About this task: You are asked to repeat the listing word for word and to leave out its pictures.

Stored data:
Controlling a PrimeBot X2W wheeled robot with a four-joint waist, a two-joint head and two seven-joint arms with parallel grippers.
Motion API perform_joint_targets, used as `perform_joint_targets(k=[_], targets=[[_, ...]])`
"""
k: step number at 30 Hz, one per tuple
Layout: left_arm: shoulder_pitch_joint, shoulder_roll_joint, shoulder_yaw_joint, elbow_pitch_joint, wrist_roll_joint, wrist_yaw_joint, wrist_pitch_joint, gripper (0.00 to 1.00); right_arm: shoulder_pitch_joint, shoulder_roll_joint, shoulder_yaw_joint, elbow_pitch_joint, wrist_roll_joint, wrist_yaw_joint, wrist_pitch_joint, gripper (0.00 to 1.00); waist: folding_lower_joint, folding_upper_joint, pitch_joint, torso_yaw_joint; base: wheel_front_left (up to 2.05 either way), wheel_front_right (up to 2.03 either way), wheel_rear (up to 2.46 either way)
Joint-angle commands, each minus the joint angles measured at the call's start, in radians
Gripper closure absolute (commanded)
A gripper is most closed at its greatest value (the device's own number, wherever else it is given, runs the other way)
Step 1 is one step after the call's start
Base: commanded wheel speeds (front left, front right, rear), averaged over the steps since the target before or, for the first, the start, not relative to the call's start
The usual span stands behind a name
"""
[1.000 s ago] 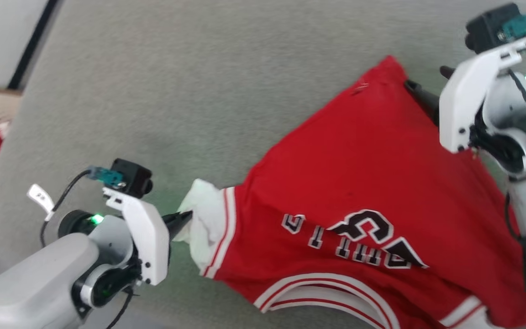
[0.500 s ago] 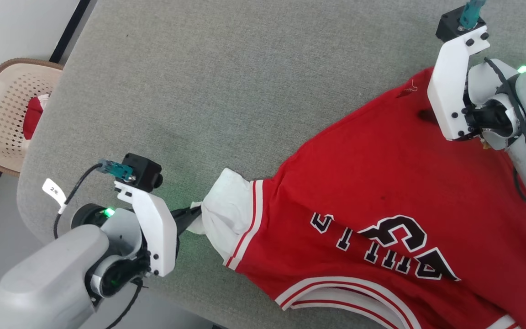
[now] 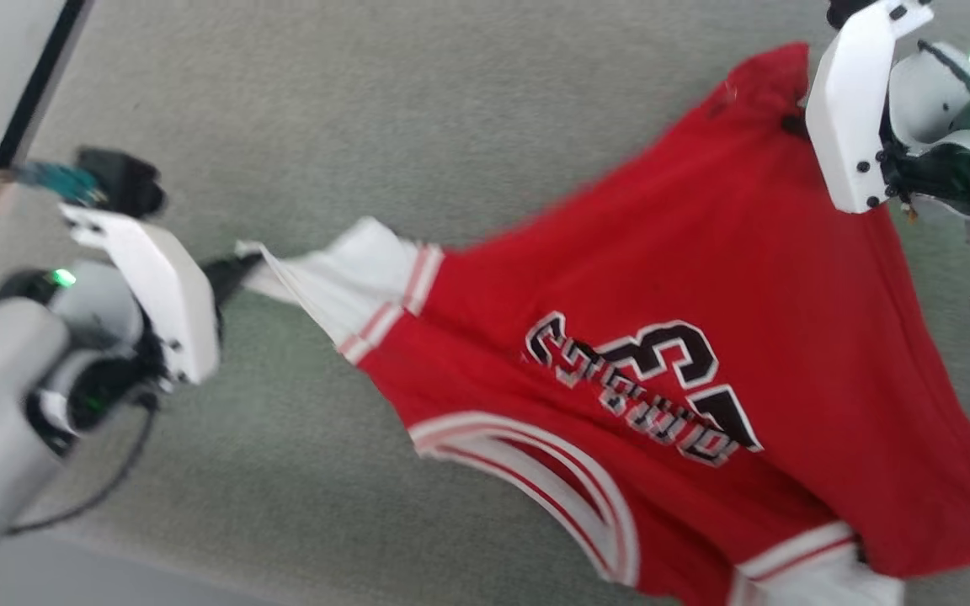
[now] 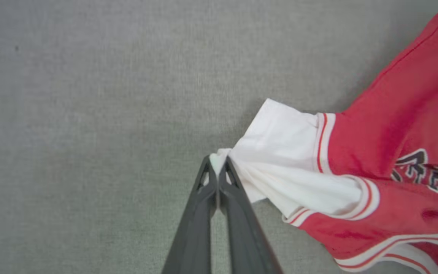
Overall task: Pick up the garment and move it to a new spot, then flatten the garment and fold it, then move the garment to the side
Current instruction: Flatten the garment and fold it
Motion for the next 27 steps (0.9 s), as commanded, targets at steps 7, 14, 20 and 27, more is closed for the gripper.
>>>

Solution to this task:
Controlling a PrimeBot X2W wheeled robot with a four-joint waist, a two-joint head and two seven-joint arms with parallel grippers.
Motion API perform_joint_targets, used as `perform_joint_targets(k=[_], targets=[[_, ...]])`
"""
k: step number at 30 Hz, one per tuple
Layout: left_arm: shoulder_pitch_joint, shoulder_roll_joint, shoulder_yaw_joint, elbow_pitch_joint, wrist_roll_joint, wrist_yaw_joint, wrist_pitch_joint, gripper (0.00 to 1.00); right_arm: shoulder_pitch_joint, shoulder_roll_joint, shoulder_yaw_joint, elbow_pitch_joint, wrist_roll_joint, wrist_yaw_joint, wrist_pitch_joint, gripper (0.00 to 1.00); waist: folding_lower_joint, folding_upper_joint, pitch_joint, torso_yaw_joint; base: wheel_front_left (up to 2.05 either way), wheel_front_right (up to 2.03 either way), wheel_rear (up to 2.46 either way)
Joint-angle commands, each minus the joint angles measured at the call's start, in radians
Gripper closure absolute (commanded)
A gripper is most closed at its greatest value (the device's own number, wherever else it is given, runs the other way)
Step 1 is one step after the call's start
Base: commanded wheel speeds (front left, front right, rear), averaged over the steps since the target before or, for the first, the start, not relative to the call's start
The usual span stands behind a name
"""
[1.000 s ago] 
[0.500 s ago] 
[now] 
[now] 
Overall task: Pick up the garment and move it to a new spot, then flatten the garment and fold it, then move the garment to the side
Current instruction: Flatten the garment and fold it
Motion for the next 27 steps (0.9 s), as commanded, targets at steps 7, 14, 20 and 27, more is closed for the gripper.
>>>

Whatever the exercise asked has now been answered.